WORK ITEM:
Print, exactly and completely, the data that appears below.

DATA BLOCK:

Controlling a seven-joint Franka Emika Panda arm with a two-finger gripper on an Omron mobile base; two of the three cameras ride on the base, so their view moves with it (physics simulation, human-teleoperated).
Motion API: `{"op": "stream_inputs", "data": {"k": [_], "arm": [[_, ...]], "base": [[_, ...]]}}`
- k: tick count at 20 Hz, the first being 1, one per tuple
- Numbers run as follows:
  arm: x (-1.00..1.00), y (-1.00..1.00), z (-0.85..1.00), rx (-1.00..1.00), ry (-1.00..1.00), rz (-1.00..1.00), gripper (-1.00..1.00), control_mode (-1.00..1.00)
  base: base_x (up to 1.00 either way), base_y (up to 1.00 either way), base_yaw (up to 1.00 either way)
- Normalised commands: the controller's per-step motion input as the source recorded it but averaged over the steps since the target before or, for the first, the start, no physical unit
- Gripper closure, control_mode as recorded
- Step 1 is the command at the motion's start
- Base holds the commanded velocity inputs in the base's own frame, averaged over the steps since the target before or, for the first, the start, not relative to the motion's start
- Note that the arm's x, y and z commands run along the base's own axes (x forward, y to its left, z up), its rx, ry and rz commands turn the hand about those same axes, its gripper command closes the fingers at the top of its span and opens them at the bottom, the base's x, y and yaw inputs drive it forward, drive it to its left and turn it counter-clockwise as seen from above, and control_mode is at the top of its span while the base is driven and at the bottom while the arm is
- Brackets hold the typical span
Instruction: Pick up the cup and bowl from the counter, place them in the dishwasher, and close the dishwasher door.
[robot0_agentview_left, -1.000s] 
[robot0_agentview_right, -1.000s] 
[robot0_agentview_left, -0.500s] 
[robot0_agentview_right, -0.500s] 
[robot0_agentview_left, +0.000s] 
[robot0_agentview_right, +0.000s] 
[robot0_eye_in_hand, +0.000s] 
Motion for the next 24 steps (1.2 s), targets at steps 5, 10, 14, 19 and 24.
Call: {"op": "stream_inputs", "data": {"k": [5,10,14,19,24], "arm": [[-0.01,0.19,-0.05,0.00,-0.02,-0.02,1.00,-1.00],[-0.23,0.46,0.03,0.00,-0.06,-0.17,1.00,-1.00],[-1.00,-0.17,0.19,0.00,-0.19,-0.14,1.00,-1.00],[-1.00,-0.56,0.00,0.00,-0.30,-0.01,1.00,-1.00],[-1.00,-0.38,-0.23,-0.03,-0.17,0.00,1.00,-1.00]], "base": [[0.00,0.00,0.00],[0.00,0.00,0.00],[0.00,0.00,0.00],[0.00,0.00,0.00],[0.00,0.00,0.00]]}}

EXERCISE OUTPUT:
Controlling a seven-joint Franka Emika Panda arm with a two-finger gripper on an Omron mobile base; two of the three cameras ride on the base, so their view moves with it (physics simulation, human-teleoperated).
Motion API: `{"op": "stream_inputs", "data": {"k": [_], "arm": [[_, ...]], "base": [[_, ...]]}}`
- k: tick count at 20 Hz, the first being 1, one per tuple
- Numbers run as follows:
  arm: x (-1.00..1.00), y (-1.00..1.00), z (-0.85..1.00), rx (-1.00..1.00), ry (-1.00..1.00), rz (-1.00..1.00), gripper (-1.00..1.00), control_mode (-1.00..1.00)
  base: base_x (up to 1.00 either way), base_y (up to 1.00 either way), base_yaw (up to 1.00 either way)
- Normalised commands: the controller's per-step motion input as the source recorded it but averaged over the steps since the target before or, for the first, the start, no physical unit
- Gripper closure, control_mode as recorded
- Step 1 is the command at the motion's start
- Base holds the commanded velocity inputs in the base's own frame, averaged over the steps since the target before or, for the first, the start, not relative to the motion's start
- Note that the arm's x, y and z commands run along the base's own axes (x forward, y to its left, z up), its rx, ry and rz commands turn the hand about those same axes, its gripper command closes the fingers at the top of its span and opens them at the bottom, the base's x, y and yaw inputs drive it forward, drive it to its left and turn it counter-clockwise as seen from above, and control_mode is at the top of its span while the base is driven and at the bottom while the arm is
- Brackets hold the typical span
Instruction: Pick up the cup and bowl from the counter, place them in the dishwasher, and close the dishwasher door.
[robot0_agentview_left, -1.000s] 
[robot0_agentview_right, -1.000s] 
[robot0_agentview_left, -0.500s] 
[robot0_agentview_right, -0.500s] 
[robot0_agentview_left, +0.000s] 
[robot0_agentview_right, +0.000s] 
[robot0_eye_in_hand, +0.000s] 
Motion for the next 24 steps (1.2 s), targets at steps 5, 10, 14, 19 and 24.
Call: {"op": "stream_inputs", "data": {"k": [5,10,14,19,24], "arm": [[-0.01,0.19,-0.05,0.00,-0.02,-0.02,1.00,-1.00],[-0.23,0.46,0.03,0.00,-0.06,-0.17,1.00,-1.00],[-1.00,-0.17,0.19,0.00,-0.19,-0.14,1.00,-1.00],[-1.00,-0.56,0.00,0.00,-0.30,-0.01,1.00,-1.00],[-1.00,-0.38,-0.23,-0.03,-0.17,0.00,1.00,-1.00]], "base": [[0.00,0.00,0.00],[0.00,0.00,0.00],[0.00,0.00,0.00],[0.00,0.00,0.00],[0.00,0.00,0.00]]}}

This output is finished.